> ASSIGNMENT: Report the count of lines in the entries below that contain "white", and leave out everything else.

——————————

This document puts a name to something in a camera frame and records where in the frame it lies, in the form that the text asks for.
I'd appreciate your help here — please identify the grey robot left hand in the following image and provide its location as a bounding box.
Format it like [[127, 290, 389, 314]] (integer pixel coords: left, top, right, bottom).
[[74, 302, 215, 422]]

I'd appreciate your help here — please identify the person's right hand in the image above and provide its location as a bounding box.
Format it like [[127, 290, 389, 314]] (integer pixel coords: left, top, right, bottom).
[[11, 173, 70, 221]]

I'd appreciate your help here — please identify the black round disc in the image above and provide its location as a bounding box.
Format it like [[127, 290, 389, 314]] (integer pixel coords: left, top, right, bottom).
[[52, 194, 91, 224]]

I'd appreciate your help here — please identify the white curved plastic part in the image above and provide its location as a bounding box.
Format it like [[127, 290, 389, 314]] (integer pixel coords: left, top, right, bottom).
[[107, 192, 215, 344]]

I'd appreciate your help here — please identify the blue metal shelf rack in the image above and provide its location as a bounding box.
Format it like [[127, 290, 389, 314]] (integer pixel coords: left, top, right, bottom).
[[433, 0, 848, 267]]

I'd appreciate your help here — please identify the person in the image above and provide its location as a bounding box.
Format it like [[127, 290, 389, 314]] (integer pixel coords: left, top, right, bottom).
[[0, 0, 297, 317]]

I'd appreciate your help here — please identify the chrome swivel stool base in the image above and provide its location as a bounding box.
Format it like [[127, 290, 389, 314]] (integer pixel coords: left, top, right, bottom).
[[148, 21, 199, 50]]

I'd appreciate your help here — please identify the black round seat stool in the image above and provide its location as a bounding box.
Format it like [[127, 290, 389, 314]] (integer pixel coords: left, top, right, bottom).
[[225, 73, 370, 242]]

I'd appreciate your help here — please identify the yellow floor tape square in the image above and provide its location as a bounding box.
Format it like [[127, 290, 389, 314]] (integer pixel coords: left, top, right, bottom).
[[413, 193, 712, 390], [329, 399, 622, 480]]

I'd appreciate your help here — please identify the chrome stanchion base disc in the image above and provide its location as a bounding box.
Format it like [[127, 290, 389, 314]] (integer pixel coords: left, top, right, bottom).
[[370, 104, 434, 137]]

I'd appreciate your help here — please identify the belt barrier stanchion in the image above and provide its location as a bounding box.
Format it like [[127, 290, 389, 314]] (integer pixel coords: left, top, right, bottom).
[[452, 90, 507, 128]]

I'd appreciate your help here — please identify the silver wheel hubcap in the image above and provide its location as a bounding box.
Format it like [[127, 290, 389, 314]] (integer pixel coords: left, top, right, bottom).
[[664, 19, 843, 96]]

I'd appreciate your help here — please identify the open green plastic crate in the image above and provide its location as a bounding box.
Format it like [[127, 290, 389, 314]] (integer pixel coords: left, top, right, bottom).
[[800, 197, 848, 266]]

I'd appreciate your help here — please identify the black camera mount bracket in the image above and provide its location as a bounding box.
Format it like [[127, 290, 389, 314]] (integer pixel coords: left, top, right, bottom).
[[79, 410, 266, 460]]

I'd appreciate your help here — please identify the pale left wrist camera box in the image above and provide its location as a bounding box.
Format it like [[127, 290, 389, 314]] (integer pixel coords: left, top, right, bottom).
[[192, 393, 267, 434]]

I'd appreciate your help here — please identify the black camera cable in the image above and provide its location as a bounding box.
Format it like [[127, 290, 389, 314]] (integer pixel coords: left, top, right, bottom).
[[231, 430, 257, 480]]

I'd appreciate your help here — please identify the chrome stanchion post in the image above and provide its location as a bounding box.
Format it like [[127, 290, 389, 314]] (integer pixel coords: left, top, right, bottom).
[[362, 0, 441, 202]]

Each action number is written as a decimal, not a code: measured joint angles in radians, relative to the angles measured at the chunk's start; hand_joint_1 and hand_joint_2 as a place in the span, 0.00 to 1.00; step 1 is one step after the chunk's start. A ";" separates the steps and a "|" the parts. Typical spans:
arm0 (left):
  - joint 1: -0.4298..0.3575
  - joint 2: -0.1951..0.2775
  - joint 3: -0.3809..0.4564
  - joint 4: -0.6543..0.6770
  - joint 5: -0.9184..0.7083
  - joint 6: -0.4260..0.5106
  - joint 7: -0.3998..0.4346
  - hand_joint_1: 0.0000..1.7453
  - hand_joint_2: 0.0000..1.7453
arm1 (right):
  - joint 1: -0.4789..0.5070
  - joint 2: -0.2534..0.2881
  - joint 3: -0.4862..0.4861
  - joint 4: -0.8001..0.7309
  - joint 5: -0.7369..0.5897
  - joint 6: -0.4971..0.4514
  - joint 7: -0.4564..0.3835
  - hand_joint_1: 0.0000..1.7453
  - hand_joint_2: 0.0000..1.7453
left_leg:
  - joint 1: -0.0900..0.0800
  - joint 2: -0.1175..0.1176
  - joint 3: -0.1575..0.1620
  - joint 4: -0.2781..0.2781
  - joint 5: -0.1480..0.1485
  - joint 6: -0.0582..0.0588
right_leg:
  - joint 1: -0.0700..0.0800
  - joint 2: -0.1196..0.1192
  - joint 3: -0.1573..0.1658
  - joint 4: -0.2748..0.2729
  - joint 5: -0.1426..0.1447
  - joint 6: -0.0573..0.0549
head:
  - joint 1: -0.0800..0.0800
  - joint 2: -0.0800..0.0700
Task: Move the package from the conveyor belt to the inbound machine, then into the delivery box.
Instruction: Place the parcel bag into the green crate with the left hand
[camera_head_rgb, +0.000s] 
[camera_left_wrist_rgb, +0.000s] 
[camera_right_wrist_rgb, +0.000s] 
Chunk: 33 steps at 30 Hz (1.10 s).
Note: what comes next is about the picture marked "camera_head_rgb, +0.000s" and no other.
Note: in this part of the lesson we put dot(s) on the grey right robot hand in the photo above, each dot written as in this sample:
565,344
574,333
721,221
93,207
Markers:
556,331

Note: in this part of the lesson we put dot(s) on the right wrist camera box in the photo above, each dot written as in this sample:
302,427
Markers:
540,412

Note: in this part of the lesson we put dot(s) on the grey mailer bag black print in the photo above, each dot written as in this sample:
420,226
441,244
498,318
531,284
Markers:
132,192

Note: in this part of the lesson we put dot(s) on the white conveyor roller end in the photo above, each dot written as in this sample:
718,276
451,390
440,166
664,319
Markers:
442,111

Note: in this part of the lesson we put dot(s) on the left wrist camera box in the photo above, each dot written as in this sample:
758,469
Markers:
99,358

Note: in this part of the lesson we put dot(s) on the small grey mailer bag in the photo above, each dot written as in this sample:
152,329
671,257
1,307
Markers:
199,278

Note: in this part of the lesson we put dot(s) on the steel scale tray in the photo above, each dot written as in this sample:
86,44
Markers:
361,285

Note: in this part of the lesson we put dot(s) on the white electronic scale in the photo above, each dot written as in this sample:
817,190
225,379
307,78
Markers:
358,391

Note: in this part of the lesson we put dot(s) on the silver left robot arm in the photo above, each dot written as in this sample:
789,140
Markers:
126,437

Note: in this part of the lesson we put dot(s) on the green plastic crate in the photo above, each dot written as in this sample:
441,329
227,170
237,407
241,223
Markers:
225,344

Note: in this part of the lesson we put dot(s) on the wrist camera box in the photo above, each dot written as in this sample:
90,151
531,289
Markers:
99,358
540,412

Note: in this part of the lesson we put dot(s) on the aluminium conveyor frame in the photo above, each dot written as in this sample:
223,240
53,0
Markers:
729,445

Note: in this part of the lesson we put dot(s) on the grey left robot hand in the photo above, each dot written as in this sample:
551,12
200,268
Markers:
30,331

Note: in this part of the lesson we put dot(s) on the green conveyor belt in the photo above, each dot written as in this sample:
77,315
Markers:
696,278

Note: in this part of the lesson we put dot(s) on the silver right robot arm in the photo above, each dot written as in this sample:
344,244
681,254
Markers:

——————————

> SOLUTION FOR THIS EXERCISE: 3